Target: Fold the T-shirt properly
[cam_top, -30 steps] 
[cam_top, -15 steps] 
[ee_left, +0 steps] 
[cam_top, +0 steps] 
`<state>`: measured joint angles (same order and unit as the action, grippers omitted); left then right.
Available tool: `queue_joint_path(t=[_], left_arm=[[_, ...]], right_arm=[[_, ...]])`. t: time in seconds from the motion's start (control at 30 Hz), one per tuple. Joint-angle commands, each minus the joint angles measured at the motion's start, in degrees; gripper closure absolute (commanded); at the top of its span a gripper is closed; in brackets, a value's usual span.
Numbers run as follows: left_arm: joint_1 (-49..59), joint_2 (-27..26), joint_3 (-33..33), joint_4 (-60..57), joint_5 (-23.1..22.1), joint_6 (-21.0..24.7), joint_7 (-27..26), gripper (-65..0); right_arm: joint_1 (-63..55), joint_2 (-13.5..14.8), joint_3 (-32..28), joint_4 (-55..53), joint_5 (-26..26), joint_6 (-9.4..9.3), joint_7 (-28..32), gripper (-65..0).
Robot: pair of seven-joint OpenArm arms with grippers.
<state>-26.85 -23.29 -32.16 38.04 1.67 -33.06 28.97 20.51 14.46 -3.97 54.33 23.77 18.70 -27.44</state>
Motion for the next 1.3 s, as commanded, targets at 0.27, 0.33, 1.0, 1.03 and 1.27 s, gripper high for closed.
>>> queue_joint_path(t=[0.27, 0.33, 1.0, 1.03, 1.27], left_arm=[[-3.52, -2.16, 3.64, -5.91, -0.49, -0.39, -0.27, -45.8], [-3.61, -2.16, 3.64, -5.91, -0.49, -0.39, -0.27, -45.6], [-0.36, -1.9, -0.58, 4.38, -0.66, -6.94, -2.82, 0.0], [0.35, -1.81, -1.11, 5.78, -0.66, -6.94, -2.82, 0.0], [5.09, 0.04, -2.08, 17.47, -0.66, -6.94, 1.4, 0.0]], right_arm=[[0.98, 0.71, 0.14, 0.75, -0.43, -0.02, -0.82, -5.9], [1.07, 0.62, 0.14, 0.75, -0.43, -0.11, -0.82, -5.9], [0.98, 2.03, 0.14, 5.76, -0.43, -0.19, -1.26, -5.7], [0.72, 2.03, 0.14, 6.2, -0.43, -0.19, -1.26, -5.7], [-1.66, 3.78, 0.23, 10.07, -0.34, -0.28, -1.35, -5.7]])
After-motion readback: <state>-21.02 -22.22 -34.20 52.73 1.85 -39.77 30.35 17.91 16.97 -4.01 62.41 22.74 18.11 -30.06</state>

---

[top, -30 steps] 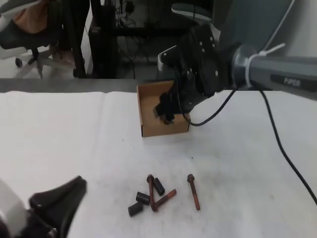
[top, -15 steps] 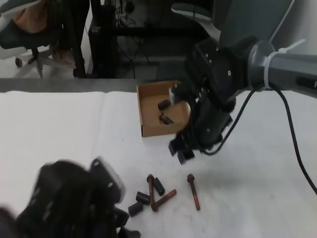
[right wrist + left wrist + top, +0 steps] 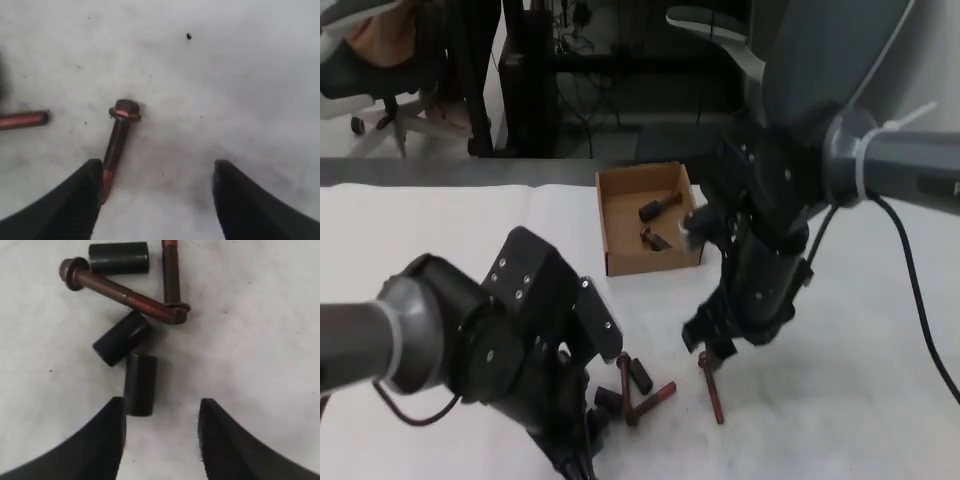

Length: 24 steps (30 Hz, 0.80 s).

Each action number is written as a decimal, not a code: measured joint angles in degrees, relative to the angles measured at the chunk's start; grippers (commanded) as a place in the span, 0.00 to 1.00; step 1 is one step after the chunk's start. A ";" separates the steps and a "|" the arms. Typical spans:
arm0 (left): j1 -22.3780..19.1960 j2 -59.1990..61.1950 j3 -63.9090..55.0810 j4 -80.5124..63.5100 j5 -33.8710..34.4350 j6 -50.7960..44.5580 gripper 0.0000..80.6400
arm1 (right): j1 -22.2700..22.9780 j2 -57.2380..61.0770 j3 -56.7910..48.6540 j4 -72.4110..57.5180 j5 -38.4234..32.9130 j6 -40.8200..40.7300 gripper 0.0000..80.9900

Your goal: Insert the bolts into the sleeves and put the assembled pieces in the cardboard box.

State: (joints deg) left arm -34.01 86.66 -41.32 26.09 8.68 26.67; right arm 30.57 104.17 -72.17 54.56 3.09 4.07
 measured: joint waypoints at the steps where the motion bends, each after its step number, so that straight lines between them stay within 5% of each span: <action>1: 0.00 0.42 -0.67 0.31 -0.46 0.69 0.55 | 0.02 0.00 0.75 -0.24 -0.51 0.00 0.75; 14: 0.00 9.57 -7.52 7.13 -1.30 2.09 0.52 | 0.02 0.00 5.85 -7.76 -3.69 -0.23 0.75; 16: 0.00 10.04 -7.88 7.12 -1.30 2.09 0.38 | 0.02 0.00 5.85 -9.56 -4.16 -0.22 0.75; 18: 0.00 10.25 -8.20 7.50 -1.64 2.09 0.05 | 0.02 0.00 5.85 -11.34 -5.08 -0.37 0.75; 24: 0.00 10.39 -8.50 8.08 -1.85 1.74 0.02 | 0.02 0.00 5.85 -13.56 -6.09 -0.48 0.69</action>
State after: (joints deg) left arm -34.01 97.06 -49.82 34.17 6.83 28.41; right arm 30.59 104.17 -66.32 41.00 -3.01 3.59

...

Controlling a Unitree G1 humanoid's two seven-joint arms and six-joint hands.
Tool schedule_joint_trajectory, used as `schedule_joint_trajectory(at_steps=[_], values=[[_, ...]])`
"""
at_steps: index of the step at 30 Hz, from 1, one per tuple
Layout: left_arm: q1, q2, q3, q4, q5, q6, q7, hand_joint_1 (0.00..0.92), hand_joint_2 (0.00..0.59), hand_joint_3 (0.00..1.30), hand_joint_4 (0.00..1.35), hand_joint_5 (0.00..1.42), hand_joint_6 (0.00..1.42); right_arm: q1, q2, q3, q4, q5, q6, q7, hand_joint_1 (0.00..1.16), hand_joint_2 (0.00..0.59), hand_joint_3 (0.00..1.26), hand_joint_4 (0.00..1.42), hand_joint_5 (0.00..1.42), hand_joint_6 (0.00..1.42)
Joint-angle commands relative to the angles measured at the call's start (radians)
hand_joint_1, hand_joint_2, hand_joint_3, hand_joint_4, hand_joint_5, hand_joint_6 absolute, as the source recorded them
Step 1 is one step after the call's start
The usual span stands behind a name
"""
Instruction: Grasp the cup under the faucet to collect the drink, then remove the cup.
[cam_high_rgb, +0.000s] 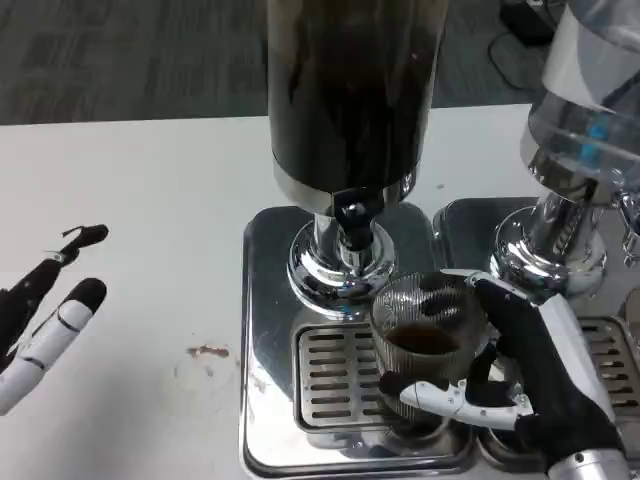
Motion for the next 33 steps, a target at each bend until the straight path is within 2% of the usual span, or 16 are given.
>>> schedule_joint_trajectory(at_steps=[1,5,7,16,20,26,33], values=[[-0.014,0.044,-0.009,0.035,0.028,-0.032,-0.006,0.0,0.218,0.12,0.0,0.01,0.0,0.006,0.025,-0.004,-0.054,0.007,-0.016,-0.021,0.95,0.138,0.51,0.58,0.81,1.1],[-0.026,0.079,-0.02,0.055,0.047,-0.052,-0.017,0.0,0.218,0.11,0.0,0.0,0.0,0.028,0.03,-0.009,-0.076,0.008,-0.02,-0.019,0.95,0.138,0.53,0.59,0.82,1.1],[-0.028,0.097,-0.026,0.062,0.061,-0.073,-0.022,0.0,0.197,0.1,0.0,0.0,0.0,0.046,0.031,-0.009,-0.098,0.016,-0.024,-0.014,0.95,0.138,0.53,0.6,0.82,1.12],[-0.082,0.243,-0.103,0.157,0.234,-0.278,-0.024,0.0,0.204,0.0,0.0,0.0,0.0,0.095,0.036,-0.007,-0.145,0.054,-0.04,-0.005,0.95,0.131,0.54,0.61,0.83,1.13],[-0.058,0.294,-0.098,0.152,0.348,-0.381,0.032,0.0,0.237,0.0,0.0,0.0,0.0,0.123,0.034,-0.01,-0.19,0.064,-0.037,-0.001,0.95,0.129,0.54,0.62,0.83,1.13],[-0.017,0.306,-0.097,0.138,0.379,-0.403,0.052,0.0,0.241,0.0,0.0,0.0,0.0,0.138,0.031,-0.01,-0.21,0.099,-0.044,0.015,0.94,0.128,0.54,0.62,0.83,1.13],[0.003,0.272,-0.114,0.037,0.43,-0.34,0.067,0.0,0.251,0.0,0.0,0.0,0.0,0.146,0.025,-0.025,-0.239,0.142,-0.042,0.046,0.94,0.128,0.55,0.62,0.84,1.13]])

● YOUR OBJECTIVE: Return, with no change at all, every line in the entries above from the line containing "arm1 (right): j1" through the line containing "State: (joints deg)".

● ANSWER SPACE:
arm1 (right): j1 -22.2700..22.9780 j2 -57.2380..61.0770 j3 -56.7910..48.6540 j4 -72.4110..57.5180 j5 -38.4234..32.9130 j6 -40.8200..40.7300 gripper 0.0000..80.9900

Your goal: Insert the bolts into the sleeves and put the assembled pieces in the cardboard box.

State: (joints deg) left arm -34.01 86.66 -41.32 26.09 8.68 26.67; right arm 30.57 104.17 -72.17 54.56 3.09 4.07

The full output has already been given.